The bituminous concrete mask was the water barrier system of Bouhnifia dam "Algeria". It was applied on the upstream slope [2][3]. The mask risked to be unstable because of the effect of sunlight temperatures which can reach (65°C). So, it was covered with a thermal protection, this last is also constituted by a layer of cement concrete of 10 cm thick, armed with a fencing wire of galvanized steel, This layer must be continuously renovated because of cracking. So, the necessity of the renovation of the protective layer influenced on the total cost of the project.

The present work, on the one hand exposes a presentation of the aroused dams, and it is also an analyzed study including an approved results to avoid the setting up of two layers (sealing layer and thermal protective layer) and to minimize the costs of realization. So we studied the mechanical and physical behavior of a reduced sample of the mask seal of the Bouhnifia dam under a temperature of (+ 65 °C) without thermal protection.

2. II.

3. General Presentation of dams a) Ghrib Dam

The Ghrib dam is situated on the upper course of Oued Chélif. It accumulates waters of the upper pond with the aim of the irrigation of plains situated in downstream and additionally of the production of the electrical energy. The work is constituted by a dike of fastened rockfill.

Built between 1926 and 1938; the dam of Ghrib was the first work in rockfill realized with an upstream mask in bituminous concrete. This mask performed suitably its role of supple water barrier, in spite of the disappearance of its thermal protection of porous concrete in 1952.

4. d) Bouhnifia dam

The dam Bouhanifia is built between 1930 and 1941 on Oued Elmmam which takes its source in the mounts of Daia and ends in the swamps of Macta. It is about a work in rockfills with upstream mask in bituminous concrete, widely inspired by the dam of Ghrib. The mask assures without failure its role of the water barrier. [3][4] (Figure 1)

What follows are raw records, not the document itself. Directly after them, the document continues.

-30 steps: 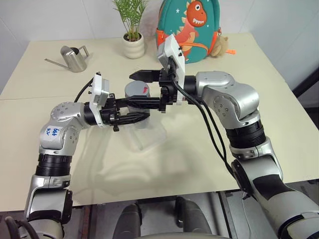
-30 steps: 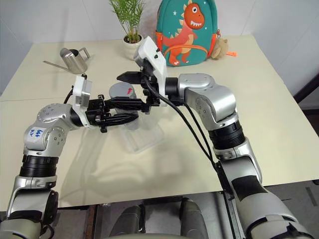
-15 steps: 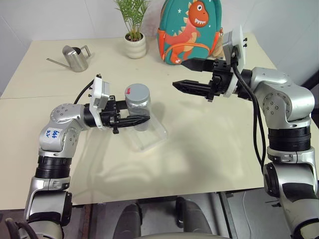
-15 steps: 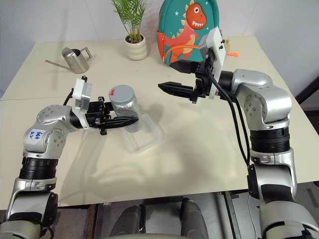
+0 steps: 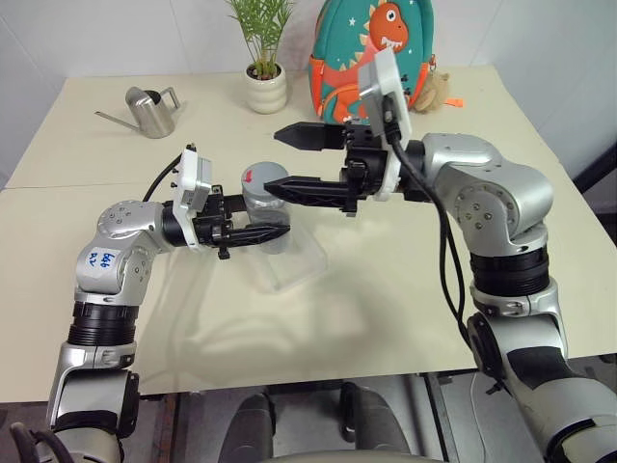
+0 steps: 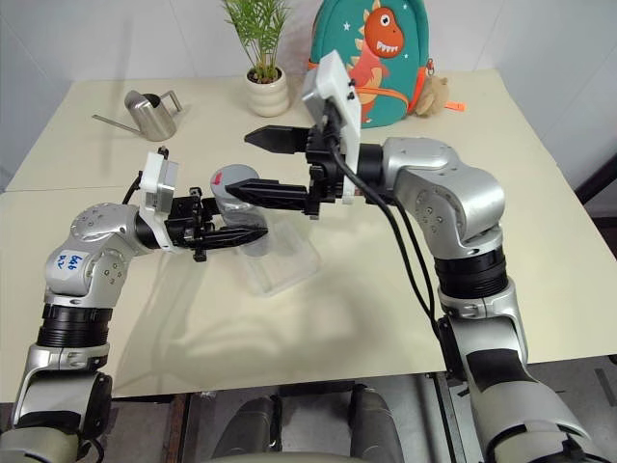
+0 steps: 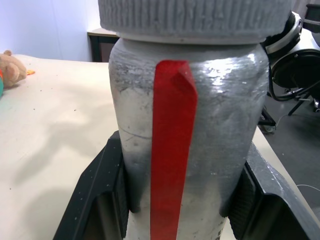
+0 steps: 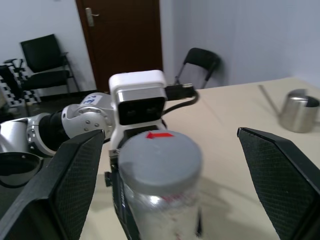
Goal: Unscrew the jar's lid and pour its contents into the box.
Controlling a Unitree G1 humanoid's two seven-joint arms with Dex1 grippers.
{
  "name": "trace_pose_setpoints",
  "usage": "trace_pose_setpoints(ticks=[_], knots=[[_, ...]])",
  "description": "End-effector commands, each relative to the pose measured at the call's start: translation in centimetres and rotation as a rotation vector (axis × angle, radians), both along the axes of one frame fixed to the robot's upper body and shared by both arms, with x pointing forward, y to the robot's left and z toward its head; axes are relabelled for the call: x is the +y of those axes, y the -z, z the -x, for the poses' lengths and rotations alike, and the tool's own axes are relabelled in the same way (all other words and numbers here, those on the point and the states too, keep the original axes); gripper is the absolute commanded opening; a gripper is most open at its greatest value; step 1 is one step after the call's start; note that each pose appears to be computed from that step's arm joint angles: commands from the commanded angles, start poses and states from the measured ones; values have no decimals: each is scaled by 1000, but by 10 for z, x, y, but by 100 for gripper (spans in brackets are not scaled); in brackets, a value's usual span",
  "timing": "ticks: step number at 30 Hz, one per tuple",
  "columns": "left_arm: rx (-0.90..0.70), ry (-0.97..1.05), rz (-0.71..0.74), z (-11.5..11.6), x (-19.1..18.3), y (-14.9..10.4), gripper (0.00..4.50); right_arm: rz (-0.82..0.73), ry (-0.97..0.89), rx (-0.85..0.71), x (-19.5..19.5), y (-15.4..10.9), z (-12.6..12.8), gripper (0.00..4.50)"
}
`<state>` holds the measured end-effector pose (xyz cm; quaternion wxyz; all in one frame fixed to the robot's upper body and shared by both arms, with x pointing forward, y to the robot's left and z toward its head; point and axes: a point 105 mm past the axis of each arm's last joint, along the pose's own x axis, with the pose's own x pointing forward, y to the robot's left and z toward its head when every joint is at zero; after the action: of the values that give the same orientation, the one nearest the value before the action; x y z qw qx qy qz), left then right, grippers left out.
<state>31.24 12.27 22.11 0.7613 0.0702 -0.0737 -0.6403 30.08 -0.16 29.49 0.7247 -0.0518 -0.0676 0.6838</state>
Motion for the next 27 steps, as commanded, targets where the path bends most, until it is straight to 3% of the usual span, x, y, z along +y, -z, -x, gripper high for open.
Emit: trace_pose_setpoints(ticks=[1, 9, 12, 16, 17, 21, 27], knots=[[-46, 14, 4, 4, -2, -10, 201, 7, -34, -43, 11, -8, 9, 446], [-42, 16, 7, 5, -3, -9, 201, 13, -21, -36, 16, -8, 4, 446], [-40, 16, 8, 5, -3, -8, 201, 5, -28, -33, 17, -10, 4, 389], [-39, 17, 11, 5, -4, -8, 201, 9, -35, -29, 17, -7, 5, 261], [-39, 17, 12, 5, -4, -8, 201, 11, -34, -29, 17, -7, 5, 254], [-37, 16, 12, 5, -3, -8, 201, -24, -26, -21, 15, -13, 3, 254], [-30, 14, 10, 6, -2, -6, 201, -314, -101, 114, -8, -58, 10, 254]])
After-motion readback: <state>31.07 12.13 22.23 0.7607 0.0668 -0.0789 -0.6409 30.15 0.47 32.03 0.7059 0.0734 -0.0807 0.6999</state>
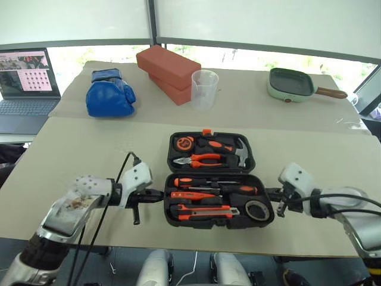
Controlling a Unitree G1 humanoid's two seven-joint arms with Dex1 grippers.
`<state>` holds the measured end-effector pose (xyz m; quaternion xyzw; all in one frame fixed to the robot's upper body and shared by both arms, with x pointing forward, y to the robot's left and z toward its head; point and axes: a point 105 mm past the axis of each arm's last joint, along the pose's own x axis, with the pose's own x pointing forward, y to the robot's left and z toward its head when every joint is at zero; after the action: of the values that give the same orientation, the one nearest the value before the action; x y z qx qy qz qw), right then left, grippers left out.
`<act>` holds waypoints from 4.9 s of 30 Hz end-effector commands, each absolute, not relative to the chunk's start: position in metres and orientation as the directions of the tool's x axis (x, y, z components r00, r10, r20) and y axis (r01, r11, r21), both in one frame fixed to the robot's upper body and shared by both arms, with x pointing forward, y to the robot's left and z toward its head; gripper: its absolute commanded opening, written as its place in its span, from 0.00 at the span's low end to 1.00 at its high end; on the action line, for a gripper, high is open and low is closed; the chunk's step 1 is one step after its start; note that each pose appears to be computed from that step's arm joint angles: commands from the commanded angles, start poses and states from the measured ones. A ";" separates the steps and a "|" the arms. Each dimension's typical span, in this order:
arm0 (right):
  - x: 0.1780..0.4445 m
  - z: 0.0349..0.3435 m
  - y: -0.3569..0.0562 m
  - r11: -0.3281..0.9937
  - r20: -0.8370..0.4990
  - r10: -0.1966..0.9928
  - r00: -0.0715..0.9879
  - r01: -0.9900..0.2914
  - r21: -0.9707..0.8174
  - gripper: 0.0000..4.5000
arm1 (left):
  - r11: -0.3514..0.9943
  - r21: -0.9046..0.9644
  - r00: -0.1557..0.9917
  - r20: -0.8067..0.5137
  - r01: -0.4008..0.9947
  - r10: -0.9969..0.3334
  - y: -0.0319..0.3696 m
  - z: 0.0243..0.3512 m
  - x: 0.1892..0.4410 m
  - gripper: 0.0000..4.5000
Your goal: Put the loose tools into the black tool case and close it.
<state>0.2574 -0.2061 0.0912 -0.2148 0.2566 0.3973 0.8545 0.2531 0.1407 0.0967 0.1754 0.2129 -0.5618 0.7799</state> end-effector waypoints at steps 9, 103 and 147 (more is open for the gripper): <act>0.242 0.107 -0.214 0.634 -0.576 0.553 0.602 -0.753 -0.178 0.07 | 0.477 0.042 0.425 -0.526 0.878 -0.736 0.177 0.098 0.270 0.06; 0.341 0.173 -0.179 0.729 -0.178 0.547 0.818 -0.570 -0.379 0.01 | 0.732 0.230 0.756 -0.031 0.642 -0.653 0.121 0.168 0.343 0.00; 0.171 0.085 -0.159 0.221 -0.501 0.811 0.303 -0.951 -0.217 0.00 | 0.501 0.334 0.602 -0.425 0.798 -0.676 0.198 0.130 0.343 0.04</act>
<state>0.1686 -0.1635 0.0828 -0.2430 0.1482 0.5690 0.7715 0.3385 0.2099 0.1338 0.2317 0.1219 -0.3997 0.8785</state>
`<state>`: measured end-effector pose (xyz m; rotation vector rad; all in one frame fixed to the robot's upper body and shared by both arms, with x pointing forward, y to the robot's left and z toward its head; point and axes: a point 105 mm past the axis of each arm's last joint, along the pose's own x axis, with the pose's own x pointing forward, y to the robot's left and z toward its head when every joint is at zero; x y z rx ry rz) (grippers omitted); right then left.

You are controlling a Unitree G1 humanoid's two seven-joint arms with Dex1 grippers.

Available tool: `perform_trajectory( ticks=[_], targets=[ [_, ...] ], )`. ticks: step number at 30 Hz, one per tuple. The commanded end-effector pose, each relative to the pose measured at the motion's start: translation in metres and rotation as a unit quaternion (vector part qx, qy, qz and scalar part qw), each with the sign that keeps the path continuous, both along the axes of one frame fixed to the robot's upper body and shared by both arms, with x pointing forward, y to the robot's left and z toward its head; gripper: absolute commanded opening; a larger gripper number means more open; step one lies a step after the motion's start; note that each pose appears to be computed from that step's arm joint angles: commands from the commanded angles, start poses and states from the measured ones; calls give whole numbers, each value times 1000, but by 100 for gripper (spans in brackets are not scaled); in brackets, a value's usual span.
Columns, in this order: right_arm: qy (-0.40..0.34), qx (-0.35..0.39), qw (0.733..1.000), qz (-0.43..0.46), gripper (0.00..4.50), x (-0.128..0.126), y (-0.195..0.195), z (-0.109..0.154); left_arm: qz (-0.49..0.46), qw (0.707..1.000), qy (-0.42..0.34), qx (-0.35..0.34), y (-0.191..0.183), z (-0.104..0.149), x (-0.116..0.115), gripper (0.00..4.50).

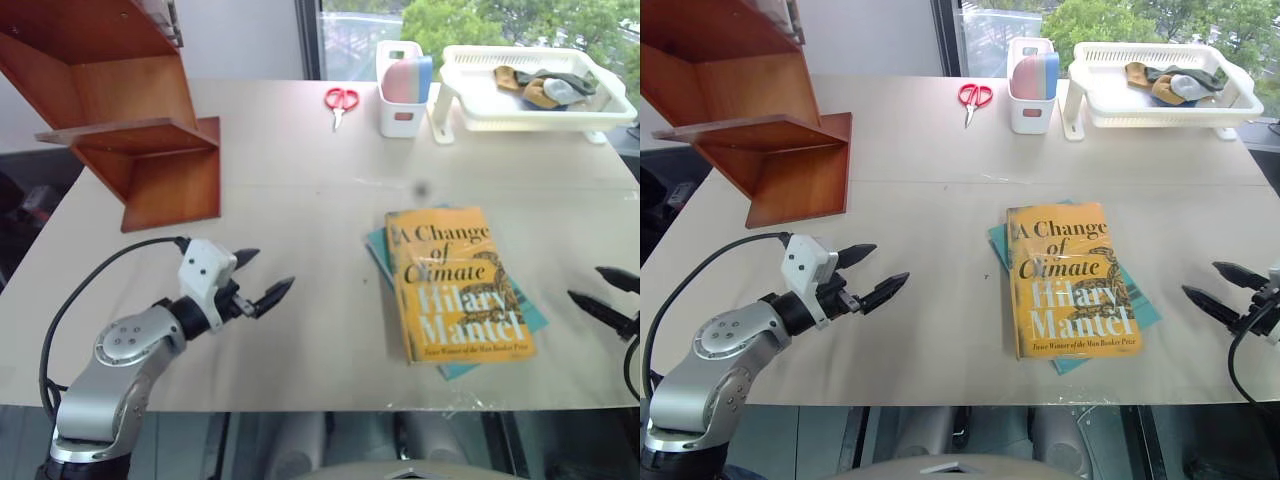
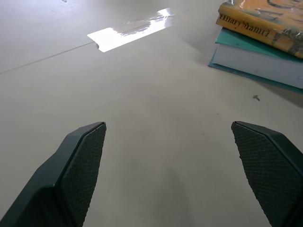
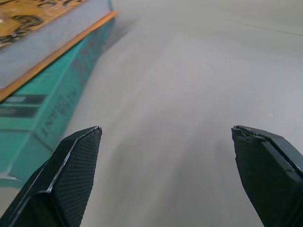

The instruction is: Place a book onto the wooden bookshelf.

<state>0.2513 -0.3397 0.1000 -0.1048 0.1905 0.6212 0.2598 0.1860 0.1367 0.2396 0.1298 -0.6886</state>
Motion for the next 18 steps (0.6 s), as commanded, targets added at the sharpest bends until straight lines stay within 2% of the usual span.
perform_trajectory(
  ticks=[1,5,10,18],
  targets=[
    [1,-9,999,48,450,-1,23,0,-64,997,-33,12,-1,24,-10,445],
    [3,5,995,101,450,3,58,-4,-151,988,-25,-16,2,57,-22,445],
    [1,24,987,161,450,9,98,-5,-216,976,-3,7,15,82,-36,445],
    [-21,28,973,227,450,27,138,0,-227,973,24,36,26,79,-38,445]
  ],
)
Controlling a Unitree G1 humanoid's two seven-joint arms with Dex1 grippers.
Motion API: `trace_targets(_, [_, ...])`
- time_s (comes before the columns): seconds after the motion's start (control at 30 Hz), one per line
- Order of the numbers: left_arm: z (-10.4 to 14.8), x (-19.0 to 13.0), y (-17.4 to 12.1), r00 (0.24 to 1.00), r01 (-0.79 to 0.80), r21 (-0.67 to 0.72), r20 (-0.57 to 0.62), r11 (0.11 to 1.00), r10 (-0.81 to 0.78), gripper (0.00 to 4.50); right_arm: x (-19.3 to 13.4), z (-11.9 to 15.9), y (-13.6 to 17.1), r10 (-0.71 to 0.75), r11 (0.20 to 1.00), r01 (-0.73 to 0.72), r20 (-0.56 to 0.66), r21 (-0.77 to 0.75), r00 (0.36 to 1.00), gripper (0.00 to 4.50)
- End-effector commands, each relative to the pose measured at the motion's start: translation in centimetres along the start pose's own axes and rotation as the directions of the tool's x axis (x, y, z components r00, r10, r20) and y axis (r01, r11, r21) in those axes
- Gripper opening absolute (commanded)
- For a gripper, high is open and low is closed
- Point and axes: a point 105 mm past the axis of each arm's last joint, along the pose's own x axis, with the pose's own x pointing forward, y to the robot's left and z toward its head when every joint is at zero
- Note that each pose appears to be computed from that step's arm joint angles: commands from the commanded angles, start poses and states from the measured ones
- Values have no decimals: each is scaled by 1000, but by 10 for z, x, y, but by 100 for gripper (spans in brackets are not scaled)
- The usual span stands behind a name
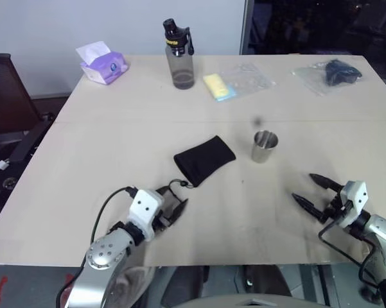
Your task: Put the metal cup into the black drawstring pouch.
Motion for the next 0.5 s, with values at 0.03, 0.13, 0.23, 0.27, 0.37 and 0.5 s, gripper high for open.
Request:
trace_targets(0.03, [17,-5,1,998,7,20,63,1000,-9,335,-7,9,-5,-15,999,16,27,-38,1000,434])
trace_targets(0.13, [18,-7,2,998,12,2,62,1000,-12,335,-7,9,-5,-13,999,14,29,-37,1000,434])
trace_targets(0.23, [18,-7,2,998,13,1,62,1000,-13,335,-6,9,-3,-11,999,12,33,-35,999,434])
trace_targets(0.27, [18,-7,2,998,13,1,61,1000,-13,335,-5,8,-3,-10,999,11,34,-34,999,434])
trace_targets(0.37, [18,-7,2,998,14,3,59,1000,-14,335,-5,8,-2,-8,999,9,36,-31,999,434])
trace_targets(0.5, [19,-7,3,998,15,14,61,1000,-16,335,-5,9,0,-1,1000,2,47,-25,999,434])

The watershed of the dam has a surface of 7,850 km2 and the annual average flow of the Oued reaches 110.106 m 3 .

5. i. Features of the dam

The main features of the dam and the structure of the bituminous concrete facing are given respectively in (Figure 2 and 3).

6. III.

7. Study of the Mechanical and Physical Behavior of Impervious Facing System of Bouhnifia Dam in

Absence of the Thermal Protection

The study of the composition of a bituminous concrete mask consists of choosing among the economically available materials: aggregates with big elements, thin elements, filler as well as a quantity of bitumen to constitute a steady and impervious material after compaction (Table 1). For that to make, it is necessary to determine a correct grading composition in order to reduce to the minimum the percentage of the voids in the compacted mixture to dry Figure 4. The voids must be filled of bitumen to achieve the imposed limits of practical considerations, a specific weight as high as possible [5]. a) Formulation of the bituminous concrete i. Features of the used materials -Coarse Aggregations: We call big aggregations all aggregates retained on the sieve N 10. These aggregates are constituted by rolled gravel, stones or milkmen ground.

-Fine Aggregates: We call by fine aggregates all the aggregates passing in the sieve n°10 and retained to the sieve N 200. These aggregates are constituted by natural sand or crushing or by a mixture of these two materials.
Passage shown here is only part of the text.